Ohio's new Medicaid director is taking the helm as the department faces multiple questions about its future.
Maureen Corcoran took the job in January. The next month, Gov. Mike DeWine asked the department to re-bid the contracts of private health insurance companies that manage the majority of the program’s money.
Multiple state legislators introduced bills that would change the way the department works, from creating a "personal responsibility initiative," which would require Medicaid expansion enrollees to pay certain premiums and co-pays, to raising the work requirement age from to 65.
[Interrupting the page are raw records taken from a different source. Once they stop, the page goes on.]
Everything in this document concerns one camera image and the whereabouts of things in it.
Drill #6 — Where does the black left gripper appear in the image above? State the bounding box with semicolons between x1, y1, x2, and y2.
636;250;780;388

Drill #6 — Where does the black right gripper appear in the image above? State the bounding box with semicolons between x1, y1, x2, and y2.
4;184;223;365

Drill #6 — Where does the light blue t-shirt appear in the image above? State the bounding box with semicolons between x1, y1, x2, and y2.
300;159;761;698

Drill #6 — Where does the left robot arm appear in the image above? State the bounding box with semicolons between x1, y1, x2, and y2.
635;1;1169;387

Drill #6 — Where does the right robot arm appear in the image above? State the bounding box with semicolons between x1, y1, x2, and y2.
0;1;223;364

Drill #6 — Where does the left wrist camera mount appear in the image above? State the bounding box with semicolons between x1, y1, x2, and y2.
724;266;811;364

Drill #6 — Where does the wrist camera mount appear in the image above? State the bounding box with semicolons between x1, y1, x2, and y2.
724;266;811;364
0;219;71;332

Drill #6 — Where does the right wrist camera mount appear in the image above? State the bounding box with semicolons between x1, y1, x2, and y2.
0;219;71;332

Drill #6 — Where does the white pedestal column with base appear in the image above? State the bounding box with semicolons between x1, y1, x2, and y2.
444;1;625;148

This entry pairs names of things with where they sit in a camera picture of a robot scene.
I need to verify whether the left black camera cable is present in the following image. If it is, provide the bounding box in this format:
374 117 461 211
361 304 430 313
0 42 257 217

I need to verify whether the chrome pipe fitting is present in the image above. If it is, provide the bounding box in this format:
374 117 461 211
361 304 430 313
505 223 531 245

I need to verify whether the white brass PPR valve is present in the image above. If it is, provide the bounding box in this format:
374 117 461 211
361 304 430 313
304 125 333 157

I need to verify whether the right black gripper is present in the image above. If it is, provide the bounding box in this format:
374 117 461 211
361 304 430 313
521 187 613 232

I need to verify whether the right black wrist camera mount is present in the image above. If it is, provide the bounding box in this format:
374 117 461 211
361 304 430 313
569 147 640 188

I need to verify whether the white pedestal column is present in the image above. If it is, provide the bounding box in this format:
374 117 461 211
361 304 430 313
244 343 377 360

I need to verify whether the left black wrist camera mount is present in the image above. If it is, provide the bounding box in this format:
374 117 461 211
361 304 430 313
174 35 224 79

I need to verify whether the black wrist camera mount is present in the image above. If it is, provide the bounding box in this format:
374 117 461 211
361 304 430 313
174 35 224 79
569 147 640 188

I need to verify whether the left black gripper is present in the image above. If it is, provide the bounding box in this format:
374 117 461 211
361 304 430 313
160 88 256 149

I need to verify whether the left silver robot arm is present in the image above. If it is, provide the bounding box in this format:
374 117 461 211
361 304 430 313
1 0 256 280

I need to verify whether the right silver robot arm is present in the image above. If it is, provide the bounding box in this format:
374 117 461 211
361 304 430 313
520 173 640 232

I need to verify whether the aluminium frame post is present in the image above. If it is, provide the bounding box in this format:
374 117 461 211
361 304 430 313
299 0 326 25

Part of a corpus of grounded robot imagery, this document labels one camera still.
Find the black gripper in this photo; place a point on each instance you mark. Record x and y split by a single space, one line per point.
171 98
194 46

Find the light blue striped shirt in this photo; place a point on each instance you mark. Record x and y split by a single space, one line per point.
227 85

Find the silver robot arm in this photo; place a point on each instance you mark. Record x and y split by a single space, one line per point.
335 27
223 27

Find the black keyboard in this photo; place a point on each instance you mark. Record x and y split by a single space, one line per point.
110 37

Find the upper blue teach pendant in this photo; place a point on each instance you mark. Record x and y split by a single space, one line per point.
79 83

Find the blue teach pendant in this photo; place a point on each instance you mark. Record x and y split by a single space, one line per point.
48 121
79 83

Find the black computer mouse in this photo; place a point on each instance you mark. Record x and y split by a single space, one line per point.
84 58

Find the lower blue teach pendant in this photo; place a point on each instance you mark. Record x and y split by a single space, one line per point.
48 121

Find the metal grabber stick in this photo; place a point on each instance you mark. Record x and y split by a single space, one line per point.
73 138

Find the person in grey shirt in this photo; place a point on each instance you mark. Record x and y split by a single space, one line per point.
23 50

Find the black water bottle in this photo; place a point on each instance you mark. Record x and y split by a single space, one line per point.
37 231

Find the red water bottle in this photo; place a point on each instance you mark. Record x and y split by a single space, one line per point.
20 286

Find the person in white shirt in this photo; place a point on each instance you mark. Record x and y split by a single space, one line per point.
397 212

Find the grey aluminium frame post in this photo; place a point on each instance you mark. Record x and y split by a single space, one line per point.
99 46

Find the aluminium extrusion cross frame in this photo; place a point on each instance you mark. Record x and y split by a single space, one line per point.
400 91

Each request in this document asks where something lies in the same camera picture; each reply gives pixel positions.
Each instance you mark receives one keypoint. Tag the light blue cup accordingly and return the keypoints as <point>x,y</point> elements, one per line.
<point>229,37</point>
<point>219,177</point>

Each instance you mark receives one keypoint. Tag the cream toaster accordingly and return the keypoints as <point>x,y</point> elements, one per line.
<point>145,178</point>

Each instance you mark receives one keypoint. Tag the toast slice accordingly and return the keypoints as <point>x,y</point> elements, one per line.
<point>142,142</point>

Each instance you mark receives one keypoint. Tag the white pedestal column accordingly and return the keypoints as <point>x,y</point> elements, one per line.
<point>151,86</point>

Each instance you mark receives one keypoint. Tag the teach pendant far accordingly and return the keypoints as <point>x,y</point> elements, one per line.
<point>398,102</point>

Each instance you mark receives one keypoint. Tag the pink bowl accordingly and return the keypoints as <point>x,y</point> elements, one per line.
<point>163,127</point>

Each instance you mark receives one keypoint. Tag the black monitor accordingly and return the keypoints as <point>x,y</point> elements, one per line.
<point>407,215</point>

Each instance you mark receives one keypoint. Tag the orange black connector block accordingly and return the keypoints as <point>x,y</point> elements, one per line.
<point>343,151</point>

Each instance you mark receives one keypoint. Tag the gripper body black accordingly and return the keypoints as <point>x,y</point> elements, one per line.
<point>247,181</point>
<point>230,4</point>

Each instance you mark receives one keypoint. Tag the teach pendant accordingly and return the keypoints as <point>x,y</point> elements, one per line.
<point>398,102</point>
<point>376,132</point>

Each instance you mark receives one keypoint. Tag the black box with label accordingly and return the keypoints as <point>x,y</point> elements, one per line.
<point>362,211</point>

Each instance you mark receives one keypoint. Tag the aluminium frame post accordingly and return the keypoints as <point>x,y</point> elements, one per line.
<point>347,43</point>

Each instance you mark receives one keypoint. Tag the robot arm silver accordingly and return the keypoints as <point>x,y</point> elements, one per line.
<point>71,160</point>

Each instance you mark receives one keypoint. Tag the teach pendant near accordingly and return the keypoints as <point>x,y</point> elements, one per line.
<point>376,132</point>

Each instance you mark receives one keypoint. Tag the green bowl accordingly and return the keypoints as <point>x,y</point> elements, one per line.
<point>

The legislature already passed the bill that created work requirements for Medicaid expansion recipients, but its details have yet to be approved by the federal government. Several other states already had their work requirement waivers approved by the Trump administration.
"We have been engaged in negotiations with CMS and are optimistic that will be wrapped up relatively soon," Corcoran says.
In the meantime, one of the pharmacy benefit managers the department contracts with has been accused of overcharging the Bureau of Workers Compensation, to the tune of $16 million. The state attorney general is working to recoup that money.
Corcoran says Medicaid's program operates differently than the BWC, with many federal requirements imposed, but adds that they are closely examining their relationship with OptumRX.
"Looking for not only improvements in quality but ways we can be more transparent about the services and to reduce the cost to the state," she says.
The department is also preparing to present its budget proposal to the General Assembly. Corcoran's predecessor Barbara Sears warned that changes to federal contributions to the Children’s Health Insurance Program (CHIP) will cost Ohio an additional $200 million in the two-year budget.
Corcoran says that change is just one part of a larger picture.
"We don't tend to look at just the CHIP component as separate or different from Medicaid," she says. "That's why looking at it in its entirety is important."